Lead Research Organisation: University of Oxford
Department Name: Asian and Middle Eastern Studies

Abstract

The primary outcome of this project will be a critical edition and annotated translation of the Hathapradipika or "Light on Hatha [Yoga]". This Sanskrit text has been the most influential text on physical yoga, both in India since its composition in about 1400 CE, and globally since yoga started to spread across the world in the late 19th century. The Light on Hatha has been translated hundreds of times into several languages, but these translations are unreliable because they are of based on nine or fewer of its more than 250 manuscripts, which present widely different versions of the text, ranging from three to ten chapters. A team of scholars will trace the Light on Hatha's transmission and publish it in a critical edition which will foreground an authoritative version of the most influential version of the text and detail all its variations. By thus mapping the transmission history of this text the project will document the premodern development of physical yoga from its origins in the early part of the second millennium CE as a method of mysticism practised by heterodox ascetics in India, to its early modern apotheosis as a somatic soteriology available to all, prefiguring its current phenomenal worldwide popularity as a means to wellness.

Two key reasons for the Light on Hatha's not having been critically edited despite its great popularity are the large number of manuscripts in which it has been transmitted and the difficulty of its subject matter. The expertise of the project team mitigates both these problems. The team's members are all expert in editing Sanskrit texts from manuscripts, and the work of two of them, Mallinson and Birch, has focused on texts on physical yoga. Nearly half of the c. four hundred verses of the most influential recension of the Light on Hatha are drawn from earlier texts, the most important of which Mallinson and Birch have edited in their previous work. The team is thus uniquely positioned to produce a critical edition of the Light on Hatha.

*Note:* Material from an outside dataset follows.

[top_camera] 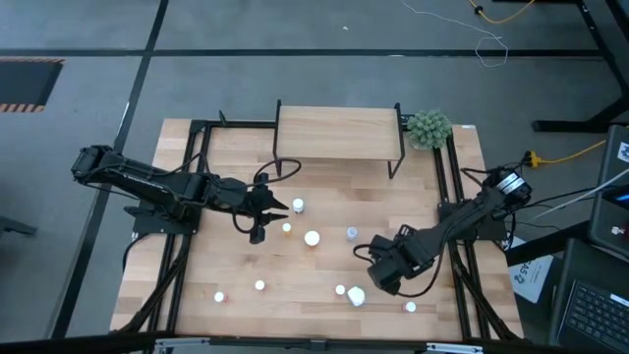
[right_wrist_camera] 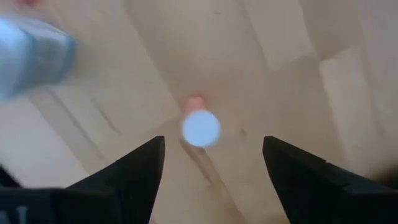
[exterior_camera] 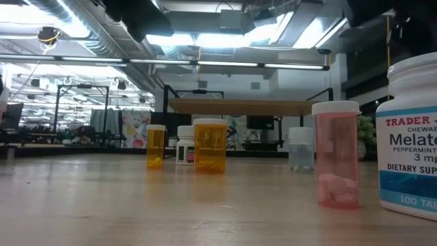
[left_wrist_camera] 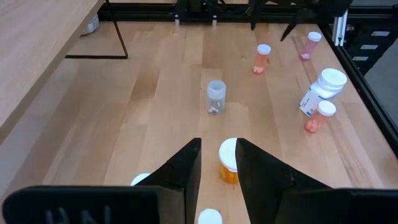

In addition to the Light on Hatha, the project team will produce editions of two other texts which are less well known but important for making sense of the history of yoga. These are: (1) the Yogalaksanavali, "The String of Signifiers of Yoga", an as yet unstudied treatise on yoga which was composed in 1549 CE and includes quotations from several texts, including many which were used in the composition of the Light on Hatha; and (2) the Tattvabinduyoga, "The Yoga of the Elemental Point", a 17th-century taxonomy of 15 different yoga methods, which includes hathayoga and is thus an early example of physical techniques being absorbed into mainstream yoga.